Oh yes, there is something to sell all right. It is the idea that they shouldn't be used. People who are against choice often design studies to back up their point of view. I would like the freedom to make up my own mind about issues, and if I am on the opposite side of something I don't want to be forced to accept that it is their way or the highway. Too many controversial subjects come to mind where the "tyranny of the majority" decides, and too bad if you hold the minority viewpoint. Prove to me that I am abusing my dog…....prove it by his behaviour or whatever scientific controlled study method you wish.......but use the criteria that I employ, not those designed to have a negative result. Most of the studies I have looked at, including those you link to, are just poorly designed, bad science.

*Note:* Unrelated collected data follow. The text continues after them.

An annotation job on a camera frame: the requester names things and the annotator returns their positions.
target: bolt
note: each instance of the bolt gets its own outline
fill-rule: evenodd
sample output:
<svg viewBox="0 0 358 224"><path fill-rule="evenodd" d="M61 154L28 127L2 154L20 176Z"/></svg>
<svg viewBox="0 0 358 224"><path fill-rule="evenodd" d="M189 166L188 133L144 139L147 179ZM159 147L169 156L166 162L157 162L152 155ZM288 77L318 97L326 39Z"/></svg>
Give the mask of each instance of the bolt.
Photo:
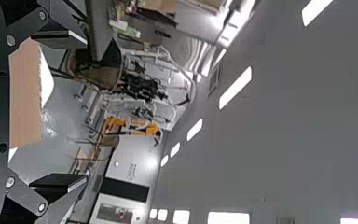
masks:
<svg viewBox="0 0 358 224"><path fill-rule="evenodd" d="M7 36L7 44L11 47L16 44L16 39L14 39L13 35Z"/></svg>
<svg viewBox="0 0 358 224"><path fill-rule="evenodd" d="M45 20L46 19L46 13L44 13L44 12L39 12L39 17L40 17L40 19L43 21L43 20Z"/></svg>
<svg viewBox="0 0 358 224"><path fill-rule="evenodd" d="M46 205L45 205L44 203L41 203L41 204L39 205L39 212L45 211L45 208L46 208Z"/></svg>
<svg viewBox="0 0 358 224"><path fill-rule="evenodd" d="M16 179L14 179L14 177L9 177L6 183L6 186L8 189L10 189L11 187L13 187L14 182L16 182Z"/></svg>
<svg viewBox="0 0 358 224"><path fill-rule="evenodd" d="M8 146L6 143L1 143L0 144L0 152L1 153L5 153L8 150Z"/></svg>

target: cardboard sheet
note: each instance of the cardboard sheet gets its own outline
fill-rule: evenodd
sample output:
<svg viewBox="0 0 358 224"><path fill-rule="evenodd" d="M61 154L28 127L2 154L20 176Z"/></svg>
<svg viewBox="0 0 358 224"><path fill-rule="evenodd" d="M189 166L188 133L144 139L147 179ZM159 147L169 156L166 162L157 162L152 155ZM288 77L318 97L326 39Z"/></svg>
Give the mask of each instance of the cardboard sheet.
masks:
<svg viewBox="0 0 358 224"><path fill-rule="evenodd" d="M173 13L176 10L176 0L144 0L143 2L141 7L150 10L163 13Z"/></svg>
<svg viewBox="0 0 358 224"><path fill-rule="evenodd" d="M10 148L41 140L41 84L39 44L24 41L9 56Z"/></svg>

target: wall vent
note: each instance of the wall vent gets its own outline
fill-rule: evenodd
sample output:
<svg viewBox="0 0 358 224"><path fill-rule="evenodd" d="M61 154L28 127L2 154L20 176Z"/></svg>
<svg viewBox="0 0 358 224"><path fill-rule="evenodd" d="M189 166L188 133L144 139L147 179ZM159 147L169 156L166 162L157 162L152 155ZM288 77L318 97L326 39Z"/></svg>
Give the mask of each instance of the wall vent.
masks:
<svg viewBox="0 0 358 224"><path fill-rule="evenodd" d="M293 217L277 217L277 224L295 224Z"/></svg>

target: black metal clamp
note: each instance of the black metal clamp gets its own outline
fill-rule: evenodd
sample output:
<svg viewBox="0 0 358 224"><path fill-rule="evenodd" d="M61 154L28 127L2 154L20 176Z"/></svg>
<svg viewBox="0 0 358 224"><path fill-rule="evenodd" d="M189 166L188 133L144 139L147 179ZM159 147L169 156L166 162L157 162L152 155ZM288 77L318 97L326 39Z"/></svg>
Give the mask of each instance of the black metal clamp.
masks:
<svg viewBox="0 0 358 224"><path fill-rule="evenodd" d="M52 34L67 31L81 37L80 28L76 27L75 21L71 21L70 13L63 11L67 8L61 6L61 0L0 0L0 223L58 224L74 205L87 181L82 175L48 175L27 186L7 167L8 55L23 40L41 31ZM87 46L65 41L62 43L68 46Z"/></svg>

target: ceiling light
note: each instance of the ceiling light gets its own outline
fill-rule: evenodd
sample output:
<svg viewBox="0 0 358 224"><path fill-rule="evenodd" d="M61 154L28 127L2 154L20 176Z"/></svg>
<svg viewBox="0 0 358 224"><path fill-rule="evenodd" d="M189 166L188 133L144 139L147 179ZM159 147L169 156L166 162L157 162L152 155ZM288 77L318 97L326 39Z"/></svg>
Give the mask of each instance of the ceiling light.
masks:
<svg viewBox="0 0 358 224"><path fill-rule="evenodd" d="M342 218L341 224L358 224L358 218Z"/></svg>
<svg viewBox="0 0 358 224"><path fill-rule="evenodd" d="M177 210L173 213L174 224L188 224L190 220L190 211Z"/></svg>
<svg viewBox="0 0 358 224"><path fill-rule="evenodd" d="M157 217L157 209L150 210L150 218L155 219Z"/></svg>
<svg viewBox="0 0 358 224"><path fill-rule="evenodd" d="M210 212L208 224L249 224L250 216L246 213Z"/></svg>
<svg viewBox="0 0 358 224"><path fill-rule="evenodd" d="M190 141L202 129L202 119L200 119L187 133L187 141Z"/></svg>
<svg viewBox="0 0 358 224"><path fill-rule="evenodd" d="M308 26L333 0L311 0L302 10L304 26Z"/></svg>
<svg viewBox="0 0 358 224"><path fill-rule="evenodd" d="M166 221L168 216L168 210L166 209L159 209L157 219L160 221Z"/></svg>
<svg viewBox="0 0 358 224"><path fill-rule="evenodd" d="M168 162L168 156L165 156L164 158L162 158L161 160L161 167L165 166L165 164L167 164Z"/></svg>
<svg viewBox="0 0 358 224"><path fill-rule="evenodd" d="M252 67L248 67L240 77L223 93L219 100L219 109L223 109L250 81L252 80Z"/></svg>
<svg viewBox="0 0 358 224"><path fill-rule="evenodd" d="M171 158L174 157L176 155L176 153L178 153L180 149L180 143L176 144L172 149L171 149Z"/></svg>

Yes, a Basenji can, I have done it. My first girl was as solid as could be. I walked her off leash in the city, I had her follow me down country roads while I rode my horse. in hindsight, perhaps I trusted her more than I should have, but she never let me down. That said, my others have been variable in their reliability. And as I get older I am more of a "belt & suspenders" kinda gal. As far as the e-collar not being 100%, show me something that is. In my experience as of this writing, it is for me, but never say never. A leash can break (or be chewed through!) and isn't a sure thing either. So what?

Ah, something we can agree with! I enjoy discussions. I enjoy them less when they get heated and personal and everyone goes away mad.

The more we see you write about e-collars on this chat board, the more it appears that to us that you are attempting to use this forum to sell the e-collar concept and use of them to others. Since this keeps surfacing what it says to us is that you clearly have a hidden agenda . So how do we put the E-collar thing to bed once and for all?

@TwinDogsDifferentMothers:

The more we see you write about e-collars on this chat board, the more it appears that to us that you are attempting to use this forum to sell the e-collar concept and use of them to others. Since this keeps surfacing what it says to us is that you clearly have a hidden agenda . So how do we put the E-collar thing to bed once and for all?

First of all, I didn't start this thread. I replied to a question posed by someone else. Secondly, if you want to "put the E-collar thing to bed once and for all", why would you resurrect a thread that has been inactive since September?

Global Moderator

Don't think that eeeefarm is trying to sell e-collars.. but as I have stated before… I do not agree that this is ever a way to train any dog... Basenjis included

@eeeefarm:

First of all, I didn't start this thread. I replied to a question posed by someone else. Secondly, if you want to "put the E-collar thing to bed once and for all", why would you resurrect a thread that has been inactive since September?

It really does not matter who started this thread or when, that was not the point or intention of our statements was it? Our question was not directed at that either! It was a good try at deflection on your part, but how about we attempt to stick to the subject of question that we asked!

Off topic: By the way in these 6 pages of posts alone you have 22 out of the 54 posts as we count them.

Not to put anything to rest (why would we?), but it seems every online discussion I have followed about e-collars (here and elsewhere) follows a fixed script:

  • people who are against describe e-collars as cruel, no matter the particular application or dog;
  • people who use them can argue all they want, but they are viewed as lazy at best, dumb and mean at worst.
    It's a pity.

And as to eeeefarm: I really don't see how she is selling something here; she is describing her own experiences, assesses some of the research that has been done, and answers questions. Why it would matter how many posts that takes, is beyond me.